**Required work:** Below are entries; count each line that holds the word "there" and report the number without any other words.

(Data supplied begins)

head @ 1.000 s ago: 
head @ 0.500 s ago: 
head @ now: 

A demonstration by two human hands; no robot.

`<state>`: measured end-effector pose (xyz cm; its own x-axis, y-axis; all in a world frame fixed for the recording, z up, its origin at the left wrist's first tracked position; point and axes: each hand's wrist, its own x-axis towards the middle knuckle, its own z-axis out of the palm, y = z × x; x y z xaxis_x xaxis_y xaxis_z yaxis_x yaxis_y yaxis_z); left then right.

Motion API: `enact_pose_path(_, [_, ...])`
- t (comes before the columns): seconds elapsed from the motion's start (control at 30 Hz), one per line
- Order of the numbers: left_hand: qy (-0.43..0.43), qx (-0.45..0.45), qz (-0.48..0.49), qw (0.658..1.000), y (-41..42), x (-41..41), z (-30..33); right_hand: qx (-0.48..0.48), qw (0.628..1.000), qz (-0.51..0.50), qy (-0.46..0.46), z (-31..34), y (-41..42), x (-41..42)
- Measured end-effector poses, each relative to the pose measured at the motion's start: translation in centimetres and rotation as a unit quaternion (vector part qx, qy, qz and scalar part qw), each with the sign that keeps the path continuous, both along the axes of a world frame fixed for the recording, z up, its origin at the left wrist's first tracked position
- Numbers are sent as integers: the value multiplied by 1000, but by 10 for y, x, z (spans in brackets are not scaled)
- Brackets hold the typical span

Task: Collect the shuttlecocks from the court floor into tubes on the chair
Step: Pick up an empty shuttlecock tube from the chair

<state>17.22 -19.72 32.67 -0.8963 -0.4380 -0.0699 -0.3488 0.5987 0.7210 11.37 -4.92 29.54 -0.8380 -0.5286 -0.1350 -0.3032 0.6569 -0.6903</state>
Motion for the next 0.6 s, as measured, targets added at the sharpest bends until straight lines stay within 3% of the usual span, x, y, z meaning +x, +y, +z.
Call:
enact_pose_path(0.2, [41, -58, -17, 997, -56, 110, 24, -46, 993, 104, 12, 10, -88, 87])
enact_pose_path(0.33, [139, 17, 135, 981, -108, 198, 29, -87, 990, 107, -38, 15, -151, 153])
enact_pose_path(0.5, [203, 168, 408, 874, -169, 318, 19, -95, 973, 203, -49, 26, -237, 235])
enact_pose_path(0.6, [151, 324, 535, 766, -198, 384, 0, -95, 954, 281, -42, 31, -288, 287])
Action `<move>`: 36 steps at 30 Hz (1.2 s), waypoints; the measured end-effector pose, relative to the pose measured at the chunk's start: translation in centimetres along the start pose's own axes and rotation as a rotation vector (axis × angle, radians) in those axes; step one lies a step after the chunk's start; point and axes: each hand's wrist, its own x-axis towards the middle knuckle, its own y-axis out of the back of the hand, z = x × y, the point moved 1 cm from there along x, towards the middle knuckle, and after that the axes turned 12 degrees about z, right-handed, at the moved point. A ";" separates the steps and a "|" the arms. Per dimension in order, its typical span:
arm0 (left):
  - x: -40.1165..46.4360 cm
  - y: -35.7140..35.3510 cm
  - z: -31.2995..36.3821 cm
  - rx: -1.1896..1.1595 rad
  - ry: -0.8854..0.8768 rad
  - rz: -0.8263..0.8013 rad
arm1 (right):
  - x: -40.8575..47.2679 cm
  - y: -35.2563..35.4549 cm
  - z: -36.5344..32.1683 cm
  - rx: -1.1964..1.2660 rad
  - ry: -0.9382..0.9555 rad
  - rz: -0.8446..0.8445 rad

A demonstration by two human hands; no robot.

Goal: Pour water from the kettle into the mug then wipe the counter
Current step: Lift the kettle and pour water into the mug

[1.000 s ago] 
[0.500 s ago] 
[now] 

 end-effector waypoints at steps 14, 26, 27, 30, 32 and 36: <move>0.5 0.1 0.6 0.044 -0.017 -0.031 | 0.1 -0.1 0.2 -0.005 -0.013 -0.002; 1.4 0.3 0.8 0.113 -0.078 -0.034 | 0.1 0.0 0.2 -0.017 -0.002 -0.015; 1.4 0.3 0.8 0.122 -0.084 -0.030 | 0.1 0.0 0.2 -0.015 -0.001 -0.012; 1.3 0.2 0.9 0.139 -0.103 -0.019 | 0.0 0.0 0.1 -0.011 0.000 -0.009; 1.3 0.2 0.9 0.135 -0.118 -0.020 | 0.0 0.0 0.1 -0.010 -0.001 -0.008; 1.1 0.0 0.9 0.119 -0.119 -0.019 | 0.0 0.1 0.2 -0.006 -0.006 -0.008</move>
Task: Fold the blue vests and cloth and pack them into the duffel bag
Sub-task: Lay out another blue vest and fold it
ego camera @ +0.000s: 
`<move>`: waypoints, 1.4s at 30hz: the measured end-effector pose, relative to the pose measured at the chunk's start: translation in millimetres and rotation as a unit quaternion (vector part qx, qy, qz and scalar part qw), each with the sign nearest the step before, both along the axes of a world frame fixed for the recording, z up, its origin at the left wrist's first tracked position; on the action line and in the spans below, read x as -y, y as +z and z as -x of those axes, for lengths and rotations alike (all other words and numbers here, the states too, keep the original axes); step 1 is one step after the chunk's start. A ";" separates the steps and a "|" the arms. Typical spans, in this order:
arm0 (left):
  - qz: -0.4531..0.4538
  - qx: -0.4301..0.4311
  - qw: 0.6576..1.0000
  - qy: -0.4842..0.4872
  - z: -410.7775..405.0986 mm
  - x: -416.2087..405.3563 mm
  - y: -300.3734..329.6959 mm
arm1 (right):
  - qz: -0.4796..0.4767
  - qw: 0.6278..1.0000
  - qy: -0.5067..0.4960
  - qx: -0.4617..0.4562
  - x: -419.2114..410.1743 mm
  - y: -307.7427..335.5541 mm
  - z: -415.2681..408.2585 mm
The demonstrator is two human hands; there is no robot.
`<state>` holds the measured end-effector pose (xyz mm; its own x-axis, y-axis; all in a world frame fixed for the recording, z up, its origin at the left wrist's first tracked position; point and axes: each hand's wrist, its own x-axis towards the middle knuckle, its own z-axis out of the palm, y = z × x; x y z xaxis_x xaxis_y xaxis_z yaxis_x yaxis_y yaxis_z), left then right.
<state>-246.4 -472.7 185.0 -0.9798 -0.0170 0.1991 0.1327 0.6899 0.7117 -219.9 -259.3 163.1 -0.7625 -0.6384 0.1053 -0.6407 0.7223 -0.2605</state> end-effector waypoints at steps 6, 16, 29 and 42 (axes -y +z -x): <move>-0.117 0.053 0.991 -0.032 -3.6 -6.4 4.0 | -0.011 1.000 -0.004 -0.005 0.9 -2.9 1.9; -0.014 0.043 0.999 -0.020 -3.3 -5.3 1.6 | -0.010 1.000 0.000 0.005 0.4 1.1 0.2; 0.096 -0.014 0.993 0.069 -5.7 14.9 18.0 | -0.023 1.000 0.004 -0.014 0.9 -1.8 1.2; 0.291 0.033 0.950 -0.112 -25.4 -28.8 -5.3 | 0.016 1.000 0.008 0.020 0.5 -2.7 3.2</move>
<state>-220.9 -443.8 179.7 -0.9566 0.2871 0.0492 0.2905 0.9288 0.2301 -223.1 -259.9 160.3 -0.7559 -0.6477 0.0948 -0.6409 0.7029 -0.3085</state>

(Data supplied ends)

**Expected answer:** 2